Others arrested in federal case include Sucart, who had steroid connection to A-Rod

Anthony Bosch, who ran the now-closed anti-aging clinic Biogenesis, surrendered to federal authorities Tuesday morning. He has reportedly reached a deal to plead guilty and cooperate with investigators in response to being charged with one count of conspiracy to distribute testosterone.

Bosch faces up to 10 years in prison, but is expected to receive consideration for his willingness to testify for the prosecution.

A January 2013 report in the Miami New Times uncovered Bosch's operation, prompting Major League Baseball to launch an investigation. After initially denying the allegations, Bosch agreed to cooperate with MLB.

His testimony led to the suspension of 14 players, including Yankees third baseman Alex Rodriguez, who is currently sitting out the entire season. The other players, including Ryan Braun, Melky Cabrera and Nelson Cruz, served their penalties last year.

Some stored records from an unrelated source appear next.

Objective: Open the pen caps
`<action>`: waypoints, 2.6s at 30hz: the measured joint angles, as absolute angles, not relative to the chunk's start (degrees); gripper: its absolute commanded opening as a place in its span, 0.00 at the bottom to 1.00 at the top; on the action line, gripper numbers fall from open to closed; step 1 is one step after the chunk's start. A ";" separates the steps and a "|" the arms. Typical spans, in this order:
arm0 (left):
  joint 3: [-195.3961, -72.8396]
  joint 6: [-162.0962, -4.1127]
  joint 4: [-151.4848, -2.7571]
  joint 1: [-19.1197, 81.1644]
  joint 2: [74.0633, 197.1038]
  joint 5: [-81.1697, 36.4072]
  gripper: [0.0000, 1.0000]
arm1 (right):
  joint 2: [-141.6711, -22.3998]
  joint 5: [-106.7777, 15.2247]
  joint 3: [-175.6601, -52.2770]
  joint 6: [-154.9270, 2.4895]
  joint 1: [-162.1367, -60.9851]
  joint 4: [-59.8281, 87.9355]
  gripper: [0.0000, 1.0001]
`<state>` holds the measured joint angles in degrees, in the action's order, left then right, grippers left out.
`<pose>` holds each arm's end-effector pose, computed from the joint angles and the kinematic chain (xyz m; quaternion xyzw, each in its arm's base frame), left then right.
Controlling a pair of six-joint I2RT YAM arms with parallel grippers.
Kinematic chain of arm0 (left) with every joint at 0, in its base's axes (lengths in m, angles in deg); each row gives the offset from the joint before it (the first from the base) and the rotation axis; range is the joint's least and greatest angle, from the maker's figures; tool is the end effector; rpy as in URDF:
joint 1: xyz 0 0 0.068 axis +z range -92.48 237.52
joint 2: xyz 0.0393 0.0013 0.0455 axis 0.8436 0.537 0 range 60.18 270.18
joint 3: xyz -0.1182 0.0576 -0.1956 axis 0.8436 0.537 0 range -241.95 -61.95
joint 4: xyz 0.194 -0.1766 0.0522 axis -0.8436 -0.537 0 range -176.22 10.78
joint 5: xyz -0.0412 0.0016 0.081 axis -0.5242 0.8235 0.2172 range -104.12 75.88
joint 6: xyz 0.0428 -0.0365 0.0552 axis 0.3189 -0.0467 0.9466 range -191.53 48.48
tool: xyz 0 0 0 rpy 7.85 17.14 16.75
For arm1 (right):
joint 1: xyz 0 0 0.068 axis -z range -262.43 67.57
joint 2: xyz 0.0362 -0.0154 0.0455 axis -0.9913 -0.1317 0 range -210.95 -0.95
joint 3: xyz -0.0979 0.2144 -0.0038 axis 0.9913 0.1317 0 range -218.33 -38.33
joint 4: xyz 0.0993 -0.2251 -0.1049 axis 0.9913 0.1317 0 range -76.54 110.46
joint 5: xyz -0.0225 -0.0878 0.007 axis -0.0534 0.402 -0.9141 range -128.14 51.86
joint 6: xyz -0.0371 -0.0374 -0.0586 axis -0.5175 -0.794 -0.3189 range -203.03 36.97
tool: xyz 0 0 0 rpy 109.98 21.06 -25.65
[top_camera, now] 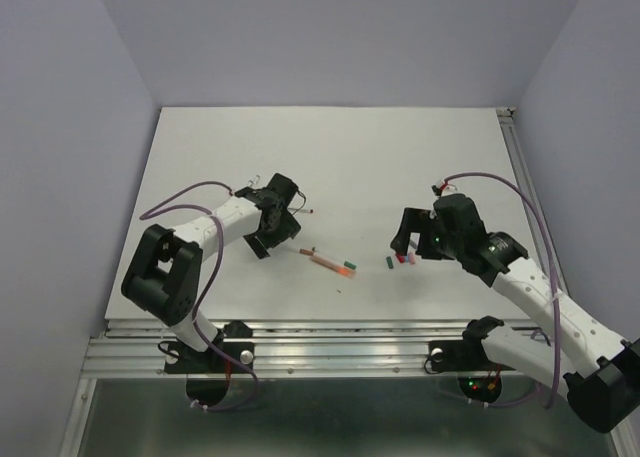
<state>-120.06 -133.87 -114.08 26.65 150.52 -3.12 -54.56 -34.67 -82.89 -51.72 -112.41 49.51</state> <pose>0.2818 -0.1534 0.1263 -0.2829 0.9338 -0.0791 0.2041 0.2132 0.1183 0.2145 0.0224 0.9236 0.1705 0.3426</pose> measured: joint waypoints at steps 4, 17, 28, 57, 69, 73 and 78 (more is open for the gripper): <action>-120.06 -137.98 -114.21 26.47 151.57 -3.09 0.82 | -52.33 -34.63 -82.63 -51.75 -112.41 49.93 1.00; -121.08 -146.83 -117.16 26.45 157.65 -1.72 0.64 | -50.01 -32.35 -81.73 -52.20 -112.41 51.63 1.00; -121.89 -148.23 -118.12 26.41 158.54 0.40 0.00 | -49.07 -32.31 -81.34 -52.23 -112.41 52.16 1.00; -120.97 -139.86 -103.63 11.90 135.11 -2.61 0.00 | -65.57 -59.63 -81.82 -49.03 -129.22 26.52 0.91; -121.00 -140.39 -102.05 10.37 135.11 -3.44 0.00 | -67.80 -55.13 -81.95 -48.12 -130.57 20.64 0.62; -121.00 -140.56 -101.79 10.26 134.31 -3.62 0.00 | -68.59 -54.43 -81.97 -47.88 -130.57 19.33 0.58; -121.00 -140.54 -101.38 10.21 133.96 -4.32 0.00 | -69.64 -53.95 -81.97 -47.53 -130.57 18.93 0.43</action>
<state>-121.00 -140.54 -101.38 10.21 133.96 -4.32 -69.64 -53.95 -81.97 -47.53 -130.57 18.93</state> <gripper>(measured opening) 0.124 0.497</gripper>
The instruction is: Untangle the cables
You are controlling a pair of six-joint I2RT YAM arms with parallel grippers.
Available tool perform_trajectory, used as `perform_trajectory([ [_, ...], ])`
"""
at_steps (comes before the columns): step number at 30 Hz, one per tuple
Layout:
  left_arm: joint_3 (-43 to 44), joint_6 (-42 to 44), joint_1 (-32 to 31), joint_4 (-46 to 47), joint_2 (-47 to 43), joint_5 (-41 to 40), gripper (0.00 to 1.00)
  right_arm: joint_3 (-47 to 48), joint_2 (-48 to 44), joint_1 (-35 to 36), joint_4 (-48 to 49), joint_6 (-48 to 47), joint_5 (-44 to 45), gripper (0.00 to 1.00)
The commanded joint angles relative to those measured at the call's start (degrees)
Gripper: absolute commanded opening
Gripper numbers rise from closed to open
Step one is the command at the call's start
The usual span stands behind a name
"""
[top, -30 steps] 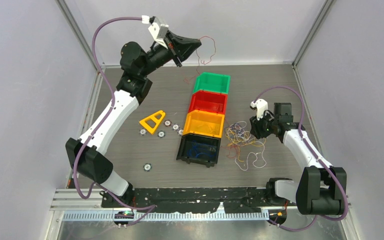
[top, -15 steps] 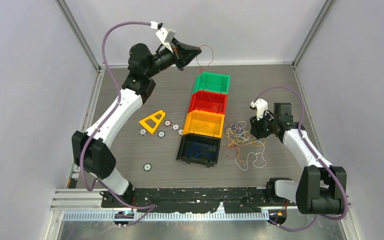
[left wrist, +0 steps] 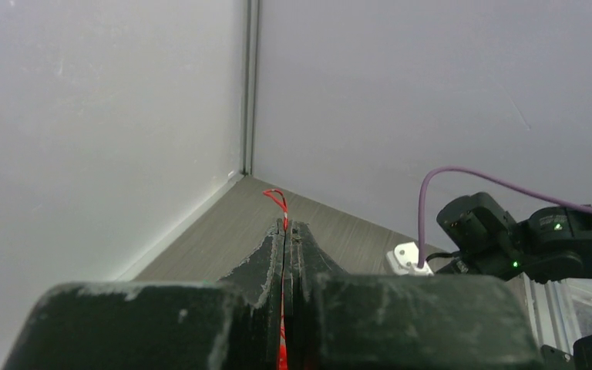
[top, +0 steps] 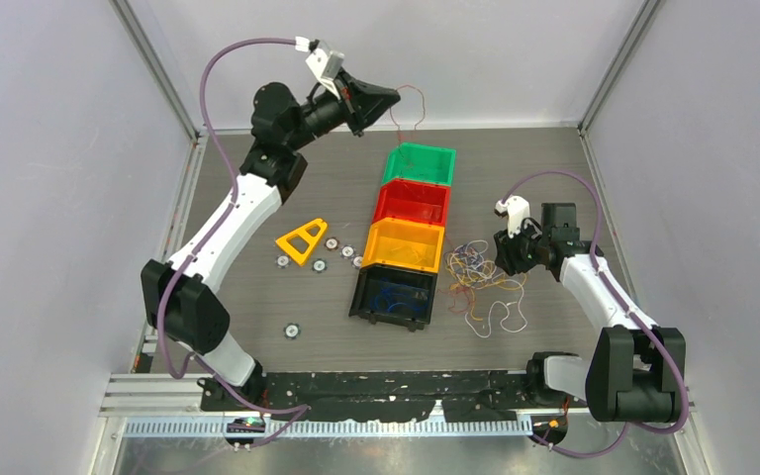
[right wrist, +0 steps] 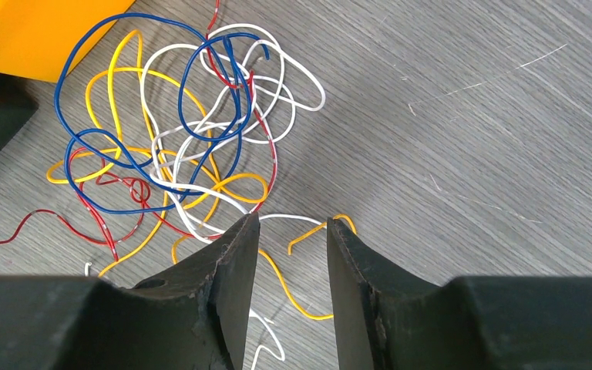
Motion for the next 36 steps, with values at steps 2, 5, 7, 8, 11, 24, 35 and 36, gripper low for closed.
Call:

Rodriguez denied any connection to Biogenesis. However, in February he accepted his suspension and withdrew lawsuits against MLB and the MLB Players Association.

MLB sued Bosch and several key figures around him, which allowed its investigators to subpeona clinic records. The suit against Bosch was withdrawn after he agreed to cooperate.

Federal court documents in the Bosch case do not specify whether the charges are directly related to his connection to the players.

Others were also arrested Tuesday, including Yuri Sucart, who was once referred to by Rodriguez as his "cousin" and was later banned from the Yankees clubhouse and other team-related activities by MLB; Juan Carlos Nunez, alleged to be an intermediary between Bosch and the baseball players; Jorge Valazquez and Carlos Acevedo, Bosch business associates, and Lazaro Callazo, a former University of Miami pitching coach.

When Rodriguez admitted in 2009 that he used steroids while with Texas from 2000-03, he said Sucart obtained and injected the drugs for him.

The arrests came after nearly two years of work by the Southern District of Florida, the Drug Enforcement Administration and a grand jury and occurred on the one-year anniversary of the announcement that more than a dozen players had been suspended for violating the game's collectively bargained drug policy.

According to the New York Daily News, it is unclear if any athletes might be implicated and possibly face charges.

"While none of the players who got drugs from Bosch were named in the charging documents Tuesday, a second wave of charges or indictments could implicate one or more players, sources said," the newspaper wrote in its report. "According to media reports, as well as information included in arbitrator Fredric Horowitz's report supporting his decision to suspend Rodriguez for the entire 2014 season and a Bosch interview in January by '60 Minutes,' Rodriguez allegedly threatened witnesses and purchased Biogenesis records to keep them secret."

Sources told ESPN's "Outside the Lines" that "MLB players and other pro athletes are not the focus of the federal investigation; rather, authorities focused solely on potential illegal activities involving Bosch and other associates."